HUD Notice of FHA Risk-based Premiums changes
This entire Mortgagee Letter dated June 11, 2008 is available at: http://www.hud.gov/offices/adm/hudclips/letters/mortgagee/
The changes on the MIP and UFMIP will be effective July 14, 2008.
You should check with your Investors to determine when they will begin implementing the changes. If you have a loan in process, please prepare your Borrowers.
Please note that FHA has now established a Credit Score floor of 500 for LTV’s 90.01 and above.
FHA will require at minimum a 10% down payment when the credit score is 499-300.
Another item to keep in mind, when you have multiple Borrowers, the UFMIP and MIP will be determined based off the LOWEST score of all the Borrowers.
For those Borrowers who have not established credit and do not reflect a credit score, they will fall under the Non-Traditional category.
Loan to Value
The LTV ratio, computed to two decimals (e.g., 95.65) is calculated by dividing the mortgage amount prior to adding on any upfront mortgage insurance premium by the property’s sale price or appraised value, whichever is lower.

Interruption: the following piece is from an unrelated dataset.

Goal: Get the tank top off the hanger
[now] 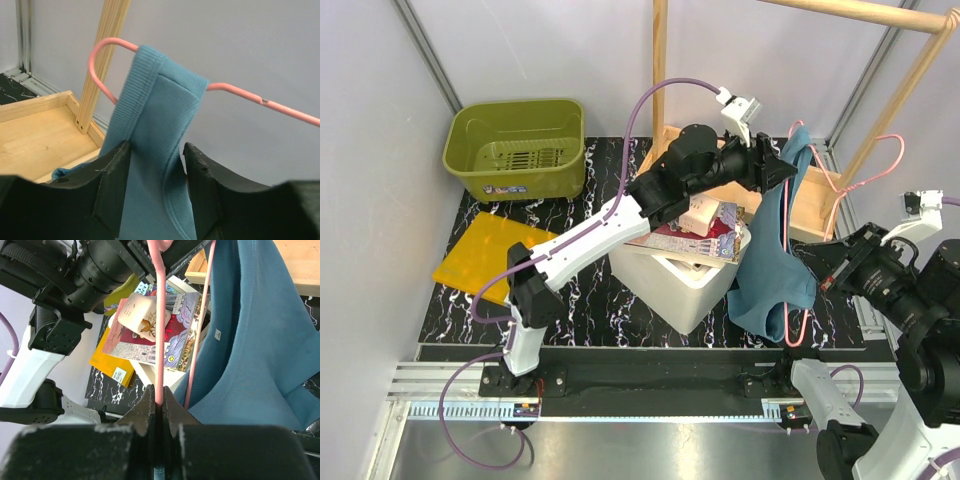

“Decision Credit Score” Defined
Eligibility for the mortgage insurance premiums listed in the chart above is based on an applicant’s decision credit score.
A “decision credit score” is determined for each applicant according to the following guidelines:
When three scores are available the middle value is used
When only two are available, the lesser of the two is chosen
When only one is available, then that score is used.
If the mortgage applicant(s) disputes the accuracy of the credit report and, thus, the credit scores:
The borrower may delay the transaction and work to repair his/her credit, or
The borrower may pay the mortgage insurance premium based on the credit score generated (and LTV)
Multiple Borrowers
If more than one individual is applying for the same mortgage, the lender must determine the decision credit score for each individual borrower and then select the lower (or lowest if more than two borrowers).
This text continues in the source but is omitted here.